Past the troubles of a man, his money and a guarded relationship, Wilcox sings a caveat to human nature. A philosopher might call it moral distance: the fact that the farther removed we are from something, physically or temporally, the less we can sympathize. Dynamite is pretty easy to plant when you’re only going to hear it in the distance.

The politics are unavoidable on Reverie. Even though songs are tongue-in-cheek and meanings are concealed in Wilcox’ dry satire, tracks like “Little Fish” and “We Call It Freedom” are hardly subtle in their derision. Wilcox questions God, Jesus, the government, gives specific examples of history repeating itself and even makes a call to arms – Reverie is downright politicking. Only an activist like Wilcox could think articulating “Sultan Suleiman” and “Malik-al-Muattam” in a verse was a good idea. But Wilcox takes a mouthful and makes it work.

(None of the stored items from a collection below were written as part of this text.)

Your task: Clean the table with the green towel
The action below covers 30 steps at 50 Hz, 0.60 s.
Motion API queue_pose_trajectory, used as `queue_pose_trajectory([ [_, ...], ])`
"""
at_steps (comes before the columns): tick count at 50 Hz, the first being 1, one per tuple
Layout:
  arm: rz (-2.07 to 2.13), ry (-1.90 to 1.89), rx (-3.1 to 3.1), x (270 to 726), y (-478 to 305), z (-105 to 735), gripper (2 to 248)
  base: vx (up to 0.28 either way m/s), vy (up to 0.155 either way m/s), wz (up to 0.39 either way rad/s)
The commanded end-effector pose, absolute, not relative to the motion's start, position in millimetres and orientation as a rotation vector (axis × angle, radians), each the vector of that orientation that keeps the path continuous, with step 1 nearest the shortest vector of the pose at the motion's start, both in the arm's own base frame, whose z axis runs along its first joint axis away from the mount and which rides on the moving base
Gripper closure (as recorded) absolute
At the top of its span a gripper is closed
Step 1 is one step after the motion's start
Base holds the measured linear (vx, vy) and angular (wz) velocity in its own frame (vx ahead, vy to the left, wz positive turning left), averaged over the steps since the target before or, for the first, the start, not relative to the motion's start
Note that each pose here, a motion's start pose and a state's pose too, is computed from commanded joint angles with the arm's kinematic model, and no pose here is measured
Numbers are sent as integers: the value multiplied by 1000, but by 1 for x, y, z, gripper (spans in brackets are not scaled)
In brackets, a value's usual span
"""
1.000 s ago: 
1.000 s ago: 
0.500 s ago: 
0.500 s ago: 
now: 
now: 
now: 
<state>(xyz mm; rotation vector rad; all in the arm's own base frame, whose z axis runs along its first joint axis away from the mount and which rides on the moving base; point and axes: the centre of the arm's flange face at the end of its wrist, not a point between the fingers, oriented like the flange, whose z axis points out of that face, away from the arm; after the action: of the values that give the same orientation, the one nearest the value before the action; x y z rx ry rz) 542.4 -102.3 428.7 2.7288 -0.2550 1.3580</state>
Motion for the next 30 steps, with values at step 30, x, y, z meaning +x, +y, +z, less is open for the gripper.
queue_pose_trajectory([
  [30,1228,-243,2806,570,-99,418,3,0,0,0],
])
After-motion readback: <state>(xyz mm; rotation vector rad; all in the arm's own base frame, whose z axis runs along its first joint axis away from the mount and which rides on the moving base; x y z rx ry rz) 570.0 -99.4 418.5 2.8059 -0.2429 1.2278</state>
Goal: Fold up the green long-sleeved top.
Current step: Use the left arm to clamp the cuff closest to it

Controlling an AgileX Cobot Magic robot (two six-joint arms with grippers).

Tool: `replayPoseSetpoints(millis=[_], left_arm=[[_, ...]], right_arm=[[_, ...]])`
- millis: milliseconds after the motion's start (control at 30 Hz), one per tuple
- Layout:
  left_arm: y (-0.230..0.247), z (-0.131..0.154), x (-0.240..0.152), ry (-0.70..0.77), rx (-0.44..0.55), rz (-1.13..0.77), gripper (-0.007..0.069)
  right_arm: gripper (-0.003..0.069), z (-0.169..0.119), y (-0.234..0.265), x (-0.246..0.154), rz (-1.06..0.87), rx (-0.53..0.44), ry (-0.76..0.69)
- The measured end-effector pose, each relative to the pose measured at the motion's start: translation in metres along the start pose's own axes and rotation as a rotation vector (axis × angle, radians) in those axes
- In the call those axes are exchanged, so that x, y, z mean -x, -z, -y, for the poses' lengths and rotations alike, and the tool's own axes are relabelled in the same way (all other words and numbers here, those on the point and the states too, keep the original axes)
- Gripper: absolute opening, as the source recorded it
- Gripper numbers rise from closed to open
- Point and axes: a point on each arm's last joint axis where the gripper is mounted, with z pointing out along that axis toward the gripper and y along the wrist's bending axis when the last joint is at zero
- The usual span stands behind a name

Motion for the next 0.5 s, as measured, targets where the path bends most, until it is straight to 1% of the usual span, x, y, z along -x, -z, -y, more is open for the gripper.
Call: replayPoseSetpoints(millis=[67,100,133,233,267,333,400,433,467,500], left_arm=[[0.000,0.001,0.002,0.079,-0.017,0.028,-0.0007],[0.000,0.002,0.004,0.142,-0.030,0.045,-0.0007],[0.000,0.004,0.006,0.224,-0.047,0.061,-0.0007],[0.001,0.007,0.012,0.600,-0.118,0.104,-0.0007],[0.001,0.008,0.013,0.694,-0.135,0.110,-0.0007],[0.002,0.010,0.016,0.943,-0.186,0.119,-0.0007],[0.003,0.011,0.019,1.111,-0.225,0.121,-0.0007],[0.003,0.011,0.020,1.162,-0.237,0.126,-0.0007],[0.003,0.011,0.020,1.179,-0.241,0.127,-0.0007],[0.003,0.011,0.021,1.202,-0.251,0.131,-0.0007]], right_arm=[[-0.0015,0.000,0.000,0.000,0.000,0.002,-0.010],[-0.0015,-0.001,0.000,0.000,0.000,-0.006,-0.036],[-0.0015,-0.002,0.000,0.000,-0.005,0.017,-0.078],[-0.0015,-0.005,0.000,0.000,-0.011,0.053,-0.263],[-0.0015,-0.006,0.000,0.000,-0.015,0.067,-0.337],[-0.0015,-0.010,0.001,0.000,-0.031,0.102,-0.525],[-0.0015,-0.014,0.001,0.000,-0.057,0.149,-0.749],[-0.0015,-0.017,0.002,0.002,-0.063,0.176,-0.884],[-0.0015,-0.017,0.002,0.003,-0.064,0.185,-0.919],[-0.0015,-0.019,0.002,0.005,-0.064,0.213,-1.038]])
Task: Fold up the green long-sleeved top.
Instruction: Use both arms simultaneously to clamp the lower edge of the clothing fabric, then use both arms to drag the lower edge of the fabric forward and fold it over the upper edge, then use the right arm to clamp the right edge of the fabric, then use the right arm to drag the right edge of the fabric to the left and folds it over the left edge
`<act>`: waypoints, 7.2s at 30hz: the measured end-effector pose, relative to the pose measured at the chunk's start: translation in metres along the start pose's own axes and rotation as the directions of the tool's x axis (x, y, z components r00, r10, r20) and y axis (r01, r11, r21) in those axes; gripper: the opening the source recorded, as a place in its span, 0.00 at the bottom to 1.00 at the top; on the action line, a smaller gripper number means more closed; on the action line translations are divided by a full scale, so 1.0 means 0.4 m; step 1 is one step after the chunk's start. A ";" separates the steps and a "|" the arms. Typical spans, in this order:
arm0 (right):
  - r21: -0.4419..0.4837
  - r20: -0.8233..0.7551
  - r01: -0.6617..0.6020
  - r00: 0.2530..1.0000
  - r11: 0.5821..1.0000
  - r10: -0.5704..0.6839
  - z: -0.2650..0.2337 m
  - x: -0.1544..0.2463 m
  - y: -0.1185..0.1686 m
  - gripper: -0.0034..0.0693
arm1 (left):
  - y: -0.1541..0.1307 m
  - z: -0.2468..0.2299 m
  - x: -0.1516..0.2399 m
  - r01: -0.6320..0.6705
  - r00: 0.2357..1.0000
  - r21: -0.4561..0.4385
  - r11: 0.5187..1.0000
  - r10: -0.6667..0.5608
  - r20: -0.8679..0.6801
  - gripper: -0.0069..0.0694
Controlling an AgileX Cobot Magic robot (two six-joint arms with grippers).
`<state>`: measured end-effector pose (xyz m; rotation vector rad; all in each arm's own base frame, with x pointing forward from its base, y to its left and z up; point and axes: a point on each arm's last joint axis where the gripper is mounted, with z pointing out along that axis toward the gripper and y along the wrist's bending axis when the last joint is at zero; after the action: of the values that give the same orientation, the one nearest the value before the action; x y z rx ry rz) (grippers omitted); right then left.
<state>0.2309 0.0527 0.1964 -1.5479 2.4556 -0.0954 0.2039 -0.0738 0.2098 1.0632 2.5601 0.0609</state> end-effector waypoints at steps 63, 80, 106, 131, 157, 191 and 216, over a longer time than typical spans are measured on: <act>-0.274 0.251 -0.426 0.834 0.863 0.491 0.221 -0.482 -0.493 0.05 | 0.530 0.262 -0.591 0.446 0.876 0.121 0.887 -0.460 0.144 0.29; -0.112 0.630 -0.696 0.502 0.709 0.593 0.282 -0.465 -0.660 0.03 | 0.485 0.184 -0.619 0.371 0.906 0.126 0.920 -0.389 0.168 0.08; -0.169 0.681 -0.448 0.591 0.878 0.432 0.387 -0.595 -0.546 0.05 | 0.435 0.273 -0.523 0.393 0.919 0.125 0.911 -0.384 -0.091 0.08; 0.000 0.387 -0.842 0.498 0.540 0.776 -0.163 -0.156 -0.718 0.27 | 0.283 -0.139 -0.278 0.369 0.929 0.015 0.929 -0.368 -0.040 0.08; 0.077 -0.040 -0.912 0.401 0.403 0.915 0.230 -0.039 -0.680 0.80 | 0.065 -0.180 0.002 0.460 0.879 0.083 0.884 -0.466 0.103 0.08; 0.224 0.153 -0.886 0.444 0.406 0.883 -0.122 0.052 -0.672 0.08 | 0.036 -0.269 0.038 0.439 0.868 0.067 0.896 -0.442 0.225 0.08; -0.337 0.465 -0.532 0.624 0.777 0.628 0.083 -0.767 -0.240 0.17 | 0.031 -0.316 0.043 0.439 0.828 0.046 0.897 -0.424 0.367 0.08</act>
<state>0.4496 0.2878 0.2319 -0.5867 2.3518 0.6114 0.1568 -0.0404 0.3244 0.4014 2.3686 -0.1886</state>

Wilcox defines himself with what he isn’t on Reverie. His constant use of tragic or Socratic irony combined with homonymic wordplay gives two sides, and often more, to each song. Wilcox is a strong guitar player, and honestly, the man could hold his own on an instrumental album, but the real profundity to Wilcox’ songs is in his lyrics.

He’s practically a homegrown Bruce Cockburn. If the Canadian folk singer had grown up in the States, I’d imagine he’d turn out exactly like Wilcox: more grounded in his storytelling and less forthright in his irony, where Cockburn’s lyrics are outspoken, Wilcox’ are illusory and subversive. If given the task of reimagining Cockburn’s “If I Had A Rocket Launcher,” Wilcox would probably rename it, “You And Your Rocket Launcher.”

Even the open, cathedral-ceiling studio Reverie was recorded in, Cincinnati’s The Monastery, presents itself with thin acrimony given Wilcox’ spelled-out distaste for organized religion.

Reverie is treat for longtime fans of Wilcox. The solo instrumentation and more flagrant politics combined with the intimate recording setting give the listener a chance to get to know what Wilcox really thinks, while still paying close attention to his dynamic fingerpicking. It might be preaching to the choir, but it’s a perfect fit for Asheville’s sound.